The imprint on the verso features the sitter’s statement in bright red ink as well as a Michigan 1864 copyright in her name. By owning control of her image, her “shadow,” Sojourner Truth could sell it. In so doing she became one of the era’s most progressive advocates for slaves and freedmen after Emancipation, for women’s suffrage, and for the medium of photography. At a human-rights convention, Sojourner Truth commented that she “used to be sold for other people’s benefit, but now she sold herself for her own.”

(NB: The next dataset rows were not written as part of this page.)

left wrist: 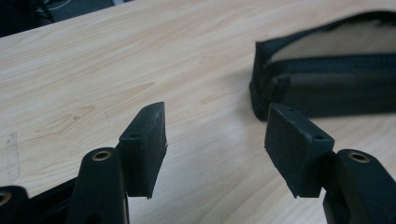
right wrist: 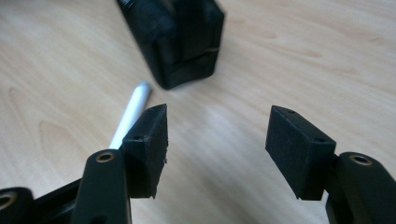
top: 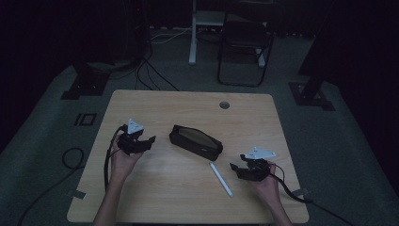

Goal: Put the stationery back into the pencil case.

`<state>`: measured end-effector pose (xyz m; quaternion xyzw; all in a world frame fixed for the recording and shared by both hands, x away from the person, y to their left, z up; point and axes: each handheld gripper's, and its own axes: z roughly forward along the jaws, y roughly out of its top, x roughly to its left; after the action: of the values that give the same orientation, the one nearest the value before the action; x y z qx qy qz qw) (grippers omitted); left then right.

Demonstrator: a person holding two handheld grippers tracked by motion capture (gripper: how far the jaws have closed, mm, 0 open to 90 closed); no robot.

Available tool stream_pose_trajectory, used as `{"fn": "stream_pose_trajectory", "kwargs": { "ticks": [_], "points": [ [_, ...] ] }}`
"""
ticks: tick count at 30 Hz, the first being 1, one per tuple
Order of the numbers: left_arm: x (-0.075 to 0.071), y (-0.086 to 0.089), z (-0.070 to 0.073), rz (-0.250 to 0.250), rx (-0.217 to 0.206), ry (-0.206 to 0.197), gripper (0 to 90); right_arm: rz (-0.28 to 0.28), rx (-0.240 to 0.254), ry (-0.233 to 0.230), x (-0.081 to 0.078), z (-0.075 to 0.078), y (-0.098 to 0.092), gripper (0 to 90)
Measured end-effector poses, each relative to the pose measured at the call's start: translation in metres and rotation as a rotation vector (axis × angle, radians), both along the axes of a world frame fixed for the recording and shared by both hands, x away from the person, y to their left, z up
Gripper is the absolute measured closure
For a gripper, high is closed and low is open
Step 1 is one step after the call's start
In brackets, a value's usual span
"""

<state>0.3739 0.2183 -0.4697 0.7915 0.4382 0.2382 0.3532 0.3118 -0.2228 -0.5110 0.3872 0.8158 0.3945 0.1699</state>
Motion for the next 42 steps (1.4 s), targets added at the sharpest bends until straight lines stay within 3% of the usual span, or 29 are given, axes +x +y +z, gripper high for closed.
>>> {"fn": "stream_pose_trajectory", "kwargs": {
  "ticks": [9,15,19,32,42],
  "points": [
    [-0.014,0.01,-0.021,0.029,-0.025,0.044,38.3,0.05,-0.018,0.02,-0.011,-0.009,0.015,41.5],
    [-0.023,0.009,-0.031,0.047,-0.029,0.04,38.3,0.067,-0.005,0.035,-0.014,-0.015,0.022,45.7],
    [-0.027,0.005,-0.04,0.053,-0.011,0.046,38.2,0.069,0.002,0.043,-0.016,-0.016,0.024,47.9],
    [-0.026,-0.008,-0.059,0.047,0.059,0.082,37.0,0.127,-0.095,0.028,-0.023,-0.024,0.052,51.4],
    [-0.024,-0.012,-0.067,0.051,0.085,0.1,36.7,0.133,-0.108,0.032,-0.02,-0.027,0.058,52.6]
  ]
}}
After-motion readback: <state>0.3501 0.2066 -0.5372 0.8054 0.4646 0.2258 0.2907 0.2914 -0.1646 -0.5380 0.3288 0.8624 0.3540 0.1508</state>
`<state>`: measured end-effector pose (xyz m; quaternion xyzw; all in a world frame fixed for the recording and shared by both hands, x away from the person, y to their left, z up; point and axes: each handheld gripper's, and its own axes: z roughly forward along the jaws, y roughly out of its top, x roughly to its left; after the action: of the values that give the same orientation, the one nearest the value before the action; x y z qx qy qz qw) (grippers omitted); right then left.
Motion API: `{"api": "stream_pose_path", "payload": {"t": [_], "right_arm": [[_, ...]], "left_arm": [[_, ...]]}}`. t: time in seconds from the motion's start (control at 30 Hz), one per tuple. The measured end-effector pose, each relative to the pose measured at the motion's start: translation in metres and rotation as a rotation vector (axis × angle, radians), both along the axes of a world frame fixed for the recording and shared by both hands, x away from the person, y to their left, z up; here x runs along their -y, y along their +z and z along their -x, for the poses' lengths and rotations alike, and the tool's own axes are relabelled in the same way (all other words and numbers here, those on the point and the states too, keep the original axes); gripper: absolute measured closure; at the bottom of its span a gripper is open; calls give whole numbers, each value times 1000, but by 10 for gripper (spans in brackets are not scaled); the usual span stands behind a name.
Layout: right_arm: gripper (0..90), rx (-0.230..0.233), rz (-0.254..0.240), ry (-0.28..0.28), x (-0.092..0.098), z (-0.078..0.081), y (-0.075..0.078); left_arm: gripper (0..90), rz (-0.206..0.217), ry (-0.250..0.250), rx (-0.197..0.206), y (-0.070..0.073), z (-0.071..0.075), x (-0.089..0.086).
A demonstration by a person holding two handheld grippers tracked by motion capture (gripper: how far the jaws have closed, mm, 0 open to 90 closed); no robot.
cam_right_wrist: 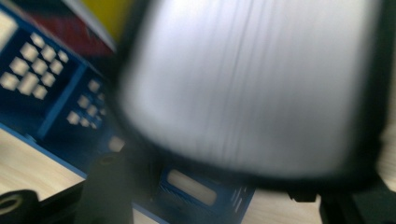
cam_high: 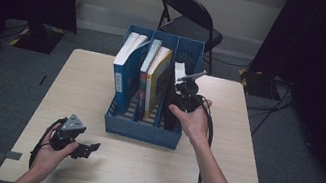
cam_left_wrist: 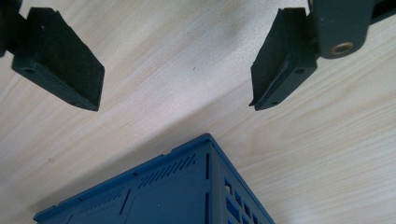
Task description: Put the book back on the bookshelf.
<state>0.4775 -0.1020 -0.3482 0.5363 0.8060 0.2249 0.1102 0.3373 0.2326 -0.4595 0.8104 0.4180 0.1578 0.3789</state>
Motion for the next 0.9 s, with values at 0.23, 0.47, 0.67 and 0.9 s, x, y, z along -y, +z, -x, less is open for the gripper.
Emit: {"api": "stream_pose_path", "payload": {"t": [0.23, 0.47, 0.67, 0.9], "right_arm": [[464, 84, -46, -3, 7, 10, -22], [498, 143, -60, -7, 11, 18, -32], [491, 183, -69, -9, 8, 19, -37], [484, 222, -66, -20, -2, 18, -40]], "left_arm": [[171, -1, -1, -4, -1, 0, 1], [171, -4, 1, -5, -1, 0, 1], [171, -2, 0, -3, -1, 0, 1], [167, 4, 8, 2, 0, 0, -1]]}}
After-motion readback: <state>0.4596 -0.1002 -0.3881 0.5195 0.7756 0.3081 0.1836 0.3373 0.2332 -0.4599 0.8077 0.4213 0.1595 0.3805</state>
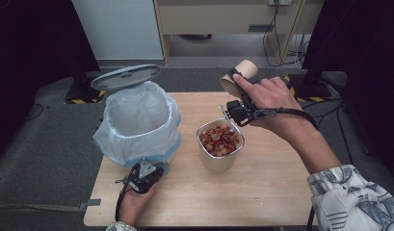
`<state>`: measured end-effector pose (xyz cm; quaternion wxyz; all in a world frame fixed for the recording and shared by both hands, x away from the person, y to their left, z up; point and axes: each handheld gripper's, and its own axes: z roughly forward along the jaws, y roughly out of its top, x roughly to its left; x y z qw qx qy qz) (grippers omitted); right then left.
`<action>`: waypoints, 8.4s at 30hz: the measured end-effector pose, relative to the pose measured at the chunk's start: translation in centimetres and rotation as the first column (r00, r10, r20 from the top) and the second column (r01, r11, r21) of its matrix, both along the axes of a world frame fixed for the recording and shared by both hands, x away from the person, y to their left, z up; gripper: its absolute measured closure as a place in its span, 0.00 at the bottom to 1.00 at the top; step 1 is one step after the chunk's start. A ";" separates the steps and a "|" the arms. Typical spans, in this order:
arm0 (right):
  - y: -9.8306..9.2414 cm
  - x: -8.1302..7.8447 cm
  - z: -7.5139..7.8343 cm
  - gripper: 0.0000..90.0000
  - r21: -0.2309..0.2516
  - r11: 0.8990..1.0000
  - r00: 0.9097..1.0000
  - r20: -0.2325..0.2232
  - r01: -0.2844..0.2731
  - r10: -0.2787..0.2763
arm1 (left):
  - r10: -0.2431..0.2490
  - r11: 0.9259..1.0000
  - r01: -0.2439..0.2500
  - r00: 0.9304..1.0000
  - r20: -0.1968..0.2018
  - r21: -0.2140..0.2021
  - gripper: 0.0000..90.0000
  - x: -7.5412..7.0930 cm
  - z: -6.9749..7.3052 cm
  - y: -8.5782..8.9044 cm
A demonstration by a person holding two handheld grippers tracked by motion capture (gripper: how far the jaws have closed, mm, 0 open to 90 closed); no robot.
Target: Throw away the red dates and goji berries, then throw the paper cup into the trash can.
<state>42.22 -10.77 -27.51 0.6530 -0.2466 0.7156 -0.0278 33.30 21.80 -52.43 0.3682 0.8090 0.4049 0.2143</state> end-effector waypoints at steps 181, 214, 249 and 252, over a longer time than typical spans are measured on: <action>-10.7 7.4 -2.3 0.33 0.766 0.412 0.701 -0.630 0.493 0.334 | -0.002 1.000 0.002 1.000 -0.002 -0.011 0.96 0.1 0.0 0.1; -10.0 8.3 -2.1 0.32 0.770 0.330 0.650 -0.638 0.546 0.413 | -0.004 1.000 0.004 1.000 -0.001 -0.012 0.96 0.1 0.0 0.1; -7.1 8.0 -1.1 0.32 0.753 0.308 0.577 -0.648 0.581 0.497 | -0.004 1.000 0.004 1.000 -0.002 -0.010 0.96 0.1 0.0 0.1; -6.7 7.9 -1.0 0.32 0.750 0.314 0.564 -0.650 0.582 0.509 | -0.004 1.000 0.003 1.000 -0.002 -0.009 0.96 0.0 0.0 0.1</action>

Anonymous. “Sojourner Truth, “I Sell the Shadow to Support the Substance” 1864,” on the Metropolitan Museum of Art website [Online] Cited 05/03/2021

 

Sojourner Truth (c.  1797 – November 26, 1883) was the self-given name, from 1843 onward, of Isabella Baumfree, an African-American abolitionist and women’s rights activist. Truth was born into slavery in Swartekill, Ulster County, New York, but escaped with her infant daughter to freedom in 1826. After going to court to recover her son, she became the first black woman to win such a case against a white man. Her best-known extemporaneous speech on gender inequalities, “Ain’t I a Woman?”, was delivered in 1851 at the Ohio Women’s Rights Convention in Akron, Ohio. During the Civil War, Truth helped recruit black troops for the Union Army; after the war, she tried unsuccessfully to secure land grants from the federal government for former slaves. (Wikipedia)

 

Maker: Unknown (American; Alexander Gardner, American, Glasgow, Scotland 1821–1882 Washington, D.C.; Photography Studio: Silsbee, Case & Company, American, active Boston) '[Broadside for the Capture of John Wilkes Booth, John Surratt, and David Herold]' April 20, 1865

 

Maker: Unknown (American; Alexander Gardner, American, Glasgow, Scotland 1821-1882 Washington, D.C.; Photography Studio: Silsbee, Case & Company, American, active Boston)
[Broadside for the Capture of John Wilkes Booth, John Surratt, and David Herold]
April 20, 1865
Ink on paper with three albumen silver prints from glass negatives
The Metropolitan Museum of Art, Gilman Collection, Purchase, The Horace W. Goldsmith Foundation Gift, through Joyce and Robert Menschel, 2005
Image © The Metropolitan Museum of Art

 

 

On the night of April 14, 1865, just five days after Lee’s surrender to Grant at Appomattox, John Wilkes Booth shot Lincoln at the Ford Theatre in Washington, D.C. Within twenty-four hours, Secret Service director Colonel Lafayette Baker had already acquired photographs of Booth and two of his accomplices. Booth’s photograph was secured by a standard police search of the actor’s room at the National Hotel; a photograph of John Surratt, a suspect in the plot to kill Secretary of State William Seward, was obtained from his mother, Mary (soon to be indicted as a fellow conspirator), and David Herold’s photograph was found in a search of his mother’s carte-de-visite album. The three photographs were taken to Alexander Gardner’s studio for immediate reproduction. This bill was issued on April 20, the first such broadside in America illustrated with photographs tipped onto the sheet.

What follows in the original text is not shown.